**Brief**
Please print the entries below exactly, from the line with "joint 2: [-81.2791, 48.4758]" through the line with "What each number", including both of those lines and leaving out all others.

**Recorded data**
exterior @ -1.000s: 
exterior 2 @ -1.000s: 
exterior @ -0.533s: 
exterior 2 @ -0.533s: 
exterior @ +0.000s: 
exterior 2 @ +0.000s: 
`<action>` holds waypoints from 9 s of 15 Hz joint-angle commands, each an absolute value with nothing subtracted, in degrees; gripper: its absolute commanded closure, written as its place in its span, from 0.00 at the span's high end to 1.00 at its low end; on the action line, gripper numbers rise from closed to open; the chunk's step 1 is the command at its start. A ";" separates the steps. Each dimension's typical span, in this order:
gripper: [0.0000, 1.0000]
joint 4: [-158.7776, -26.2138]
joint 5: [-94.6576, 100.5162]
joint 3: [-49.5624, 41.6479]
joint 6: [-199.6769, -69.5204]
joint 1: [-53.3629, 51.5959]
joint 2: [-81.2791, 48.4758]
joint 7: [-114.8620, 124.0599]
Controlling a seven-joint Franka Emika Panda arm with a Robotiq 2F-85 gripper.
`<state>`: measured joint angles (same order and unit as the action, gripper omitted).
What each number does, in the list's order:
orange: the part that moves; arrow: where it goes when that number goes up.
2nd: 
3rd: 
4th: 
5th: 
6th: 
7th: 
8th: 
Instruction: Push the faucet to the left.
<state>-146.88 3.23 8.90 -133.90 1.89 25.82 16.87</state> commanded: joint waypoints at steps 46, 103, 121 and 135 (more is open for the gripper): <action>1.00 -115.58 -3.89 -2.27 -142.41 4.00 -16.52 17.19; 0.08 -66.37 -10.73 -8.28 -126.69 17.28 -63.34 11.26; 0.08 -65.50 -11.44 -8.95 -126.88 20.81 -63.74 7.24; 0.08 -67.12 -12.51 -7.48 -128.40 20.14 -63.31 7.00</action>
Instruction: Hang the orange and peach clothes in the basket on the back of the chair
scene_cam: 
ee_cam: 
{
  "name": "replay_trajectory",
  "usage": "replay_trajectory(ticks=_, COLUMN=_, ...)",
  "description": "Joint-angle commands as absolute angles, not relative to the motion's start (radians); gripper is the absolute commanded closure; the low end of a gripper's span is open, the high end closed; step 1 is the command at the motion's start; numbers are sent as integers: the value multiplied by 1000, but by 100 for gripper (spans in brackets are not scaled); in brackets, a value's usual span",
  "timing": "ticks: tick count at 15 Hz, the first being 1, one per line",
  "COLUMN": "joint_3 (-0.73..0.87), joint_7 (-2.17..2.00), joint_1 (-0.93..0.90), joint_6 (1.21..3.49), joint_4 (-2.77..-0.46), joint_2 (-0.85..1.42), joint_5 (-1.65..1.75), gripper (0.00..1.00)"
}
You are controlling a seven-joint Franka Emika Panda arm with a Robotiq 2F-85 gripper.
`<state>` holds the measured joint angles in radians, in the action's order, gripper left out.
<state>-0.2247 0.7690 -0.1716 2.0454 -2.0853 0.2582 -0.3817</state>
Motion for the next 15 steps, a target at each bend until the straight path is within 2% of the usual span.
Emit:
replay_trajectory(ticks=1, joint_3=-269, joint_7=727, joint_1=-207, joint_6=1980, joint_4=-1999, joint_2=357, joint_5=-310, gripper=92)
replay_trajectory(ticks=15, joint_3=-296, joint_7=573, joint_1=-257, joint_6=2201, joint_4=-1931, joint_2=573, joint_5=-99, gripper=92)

**Solution**
joint 2: [-81.2791, 48.4758]
joint 7: [-114.8620, 124.0599]
Controlling a seven-joint Franka Emika Panda arm with a Robotiq 2F-85 gripper.
`<state>`: measured joint angles (same order and unit as the action, gripper omitted).
What each number does, in the list's order:

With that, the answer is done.